Difficultés à concevoir, cycles irréguliers, fatigue persistante… Et si l’origine de ces troubles venait d’un déséquilibre hormonal souvent méconnu : un excès de prolactine ? Un cycle menstruel irrégulier, une absence de règles ou des difficultés à tomber enceinte peuvent parfois s’expliquer par une prolactine trop élevée.
La prolactine (PRL) est une hormone synthétisée par les cellules lactotropes de l'anté-hypophyse. La régulation de cette hormone est assurée par le système dopaminergique au niveau de l'hypothalamus, qui a une influence négative sur sa secrétion. Physiologiquement, la secrétion de PRL est pulsatile et suit un rythme nycthéméral avec un pic entre 4 et 10 h du matin et un point bas entre 15 h et 23 h.
La prolactine est une hormone produite par l’hypophyse, une petite glande située à la base du cerveau. Elle joue un rôle clé dans la lactation, car elle stimule la production de lait après l’accouchement. Chez la femme, un taux équilibré de prolactine est essentiel pour permettre une ovulation régulière.

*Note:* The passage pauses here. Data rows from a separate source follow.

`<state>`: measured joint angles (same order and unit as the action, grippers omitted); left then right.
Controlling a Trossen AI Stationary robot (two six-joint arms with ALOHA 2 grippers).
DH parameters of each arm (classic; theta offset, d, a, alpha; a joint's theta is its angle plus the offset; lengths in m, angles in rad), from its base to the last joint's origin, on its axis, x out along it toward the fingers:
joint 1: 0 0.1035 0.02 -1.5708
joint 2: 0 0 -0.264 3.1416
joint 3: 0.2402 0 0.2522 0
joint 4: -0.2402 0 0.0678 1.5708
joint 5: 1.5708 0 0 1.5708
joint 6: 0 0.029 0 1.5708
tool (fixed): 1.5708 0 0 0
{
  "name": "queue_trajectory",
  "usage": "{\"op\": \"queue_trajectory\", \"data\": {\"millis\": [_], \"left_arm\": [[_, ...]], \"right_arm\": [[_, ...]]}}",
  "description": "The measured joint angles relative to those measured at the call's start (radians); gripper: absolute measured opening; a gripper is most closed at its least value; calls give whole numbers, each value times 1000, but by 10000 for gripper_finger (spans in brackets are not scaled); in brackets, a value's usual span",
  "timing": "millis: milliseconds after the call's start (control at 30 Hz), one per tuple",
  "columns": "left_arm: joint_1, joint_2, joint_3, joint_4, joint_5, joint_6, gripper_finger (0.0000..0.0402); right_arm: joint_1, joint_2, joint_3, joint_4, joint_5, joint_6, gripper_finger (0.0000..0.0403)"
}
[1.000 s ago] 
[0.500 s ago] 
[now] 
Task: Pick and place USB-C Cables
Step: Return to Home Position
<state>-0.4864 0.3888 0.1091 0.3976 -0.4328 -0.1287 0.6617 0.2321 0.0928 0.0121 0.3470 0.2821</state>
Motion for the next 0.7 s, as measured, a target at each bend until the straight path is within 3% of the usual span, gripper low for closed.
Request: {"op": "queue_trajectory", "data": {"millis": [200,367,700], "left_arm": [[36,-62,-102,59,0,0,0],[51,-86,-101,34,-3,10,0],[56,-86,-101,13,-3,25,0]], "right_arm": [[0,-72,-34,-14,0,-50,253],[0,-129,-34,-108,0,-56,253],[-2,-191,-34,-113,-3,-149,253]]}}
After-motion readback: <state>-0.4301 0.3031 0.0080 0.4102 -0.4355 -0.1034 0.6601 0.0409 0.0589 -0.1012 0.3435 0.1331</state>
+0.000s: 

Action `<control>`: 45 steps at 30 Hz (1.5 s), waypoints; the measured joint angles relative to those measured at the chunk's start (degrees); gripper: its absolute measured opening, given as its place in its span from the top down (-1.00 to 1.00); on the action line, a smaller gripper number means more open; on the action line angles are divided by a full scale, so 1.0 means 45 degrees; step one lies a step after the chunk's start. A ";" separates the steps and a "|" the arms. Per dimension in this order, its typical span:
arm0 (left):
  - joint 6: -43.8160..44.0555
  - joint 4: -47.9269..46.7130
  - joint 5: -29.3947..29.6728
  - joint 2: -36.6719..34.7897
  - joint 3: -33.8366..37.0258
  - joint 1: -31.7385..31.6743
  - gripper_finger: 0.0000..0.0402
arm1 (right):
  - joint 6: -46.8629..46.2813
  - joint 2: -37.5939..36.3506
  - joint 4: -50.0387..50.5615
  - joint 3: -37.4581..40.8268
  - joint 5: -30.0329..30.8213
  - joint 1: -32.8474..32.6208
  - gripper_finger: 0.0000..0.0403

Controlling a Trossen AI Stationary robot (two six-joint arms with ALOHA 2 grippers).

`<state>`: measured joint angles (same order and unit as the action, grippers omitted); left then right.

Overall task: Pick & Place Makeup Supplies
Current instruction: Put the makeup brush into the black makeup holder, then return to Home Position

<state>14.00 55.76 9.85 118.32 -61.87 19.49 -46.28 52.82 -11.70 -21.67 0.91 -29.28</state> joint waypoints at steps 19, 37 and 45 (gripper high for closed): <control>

Un excès de prolactine, aussi appelé hyperprolactinémie, peut se manifester par différents symptômes, parfois discrets ou confondus avec d’autres troubles hormonaux. Ainsi, chez de nombreuses femmes, l’hyperprolactinémie est souvent découverte fortuitement lors d’un bilan de fertilité ou d’un dosage hormonal.
Un taux de prolactine élevé peut avoir plusieurs origines. Certaines sont physiologiques et passagères : le stress, une activité physique intense, un manque de sommeil, ou encore un rapport sexuel peuvent faire temporairement monter la prolactine. D’autres causes sont plus durables et nécessitent une prise en charge.
Un bilan hormonal complet est donc essentiel pour identifier l’origine exacte de l’hyperprolactinémie et adapter la prise en charge.
Lorsque le taux de prolactine est trop élevé, il perturbe le bon déroulement du cycle menstruel et, en particulier, l’ovulation. Résultat : l’ovaire ne libère pas d’ovule, ou de façon irrégulière. Les cycles deviennent longs, absents ou imprévisibles, ce qui complique le repérage de la période fertile.
Ce déséquilibre affecte aussi la qualité de la glaire cervicale et de l’endomètre, rendant plus difficile l’implantation d’un embryon. Ce déséquilibre peut également provoquer une diminution ou un blocage de l’ovulation, ce qui entraîne des difficultés à concevoir. Même sans ovulation, des saignements peuvent continuer à apparaître à intervalles réguliers, donnant l’illusion d’un cycle “normal”, alors que l’ovulation a disparu. La phase lutéale est souvent la première à être impactée, avec une production de progestérone insuffisante qui pourra causer un syndrome prémenstruel marqué, ainsi qu'une infertilité (difficultés à tomber enceinte, arrêts de grossesse prématurés...).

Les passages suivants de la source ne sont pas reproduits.